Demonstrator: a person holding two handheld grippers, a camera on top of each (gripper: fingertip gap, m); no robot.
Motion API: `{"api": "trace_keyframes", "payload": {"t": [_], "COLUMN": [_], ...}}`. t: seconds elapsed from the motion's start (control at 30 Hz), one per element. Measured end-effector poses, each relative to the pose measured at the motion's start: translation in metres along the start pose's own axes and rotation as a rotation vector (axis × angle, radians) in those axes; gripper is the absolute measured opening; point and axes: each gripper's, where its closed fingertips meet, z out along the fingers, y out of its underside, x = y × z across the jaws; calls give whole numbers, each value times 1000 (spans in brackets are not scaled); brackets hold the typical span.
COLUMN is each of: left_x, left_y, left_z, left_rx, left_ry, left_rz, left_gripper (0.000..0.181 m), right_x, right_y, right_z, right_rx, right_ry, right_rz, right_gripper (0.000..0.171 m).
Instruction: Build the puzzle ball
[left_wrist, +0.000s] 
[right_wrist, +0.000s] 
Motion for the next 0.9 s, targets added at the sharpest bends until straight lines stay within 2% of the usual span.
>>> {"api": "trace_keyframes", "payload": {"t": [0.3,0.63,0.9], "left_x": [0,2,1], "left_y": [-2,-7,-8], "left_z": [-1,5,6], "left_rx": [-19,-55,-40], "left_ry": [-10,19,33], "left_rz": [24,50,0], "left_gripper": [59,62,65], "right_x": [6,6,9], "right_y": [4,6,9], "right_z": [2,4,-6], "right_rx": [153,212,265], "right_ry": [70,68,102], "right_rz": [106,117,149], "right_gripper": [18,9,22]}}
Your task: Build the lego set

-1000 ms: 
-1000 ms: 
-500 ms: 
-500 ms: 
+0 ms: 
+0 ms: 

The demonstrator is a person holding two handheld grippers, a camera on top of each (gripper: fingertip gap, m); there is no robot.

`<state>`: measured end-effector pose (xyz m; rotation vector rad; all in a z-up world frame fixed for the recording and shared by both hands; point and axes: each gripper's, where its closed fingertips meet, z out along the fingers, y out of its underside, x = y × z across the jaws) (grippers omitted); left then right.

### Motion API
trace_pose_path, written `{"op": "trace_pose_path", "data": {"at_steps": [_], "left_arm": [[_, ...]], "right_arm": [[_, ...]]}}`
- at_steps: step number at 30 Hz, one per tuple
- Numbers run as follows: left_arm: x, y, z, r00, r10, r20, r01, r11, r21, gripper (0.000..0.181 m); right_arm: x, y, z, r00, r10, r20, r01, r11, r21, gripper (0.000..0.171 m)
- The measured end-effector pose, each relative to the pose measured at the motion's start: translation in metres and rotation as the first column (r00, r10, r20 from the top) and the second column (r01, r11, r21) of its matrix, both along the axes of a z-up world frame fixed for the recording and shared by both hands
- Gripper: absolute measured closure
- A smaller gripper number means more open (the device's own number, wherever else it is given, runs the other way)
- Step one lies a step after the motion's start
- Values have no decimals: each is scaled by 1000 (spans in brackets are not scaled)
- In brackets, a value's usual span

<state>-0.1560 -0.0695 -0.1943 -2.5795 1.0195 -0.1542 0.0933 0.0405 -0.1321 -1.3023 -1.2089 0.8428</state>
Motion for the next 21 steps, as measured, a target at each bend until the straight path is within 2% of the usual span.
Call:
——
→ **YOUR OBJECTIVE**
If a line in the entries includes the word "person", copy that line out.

→ **SOLUTION TO THIS EXERCISE**
Demonstrator: a person holding two handheld grippers, a camera on top of each (gripper: fingertip gap, m); no robot.
The demonstrator is a person holding two handheld grippers, a camera on top of each (gripper: fingertip gap, m); there is no robot.

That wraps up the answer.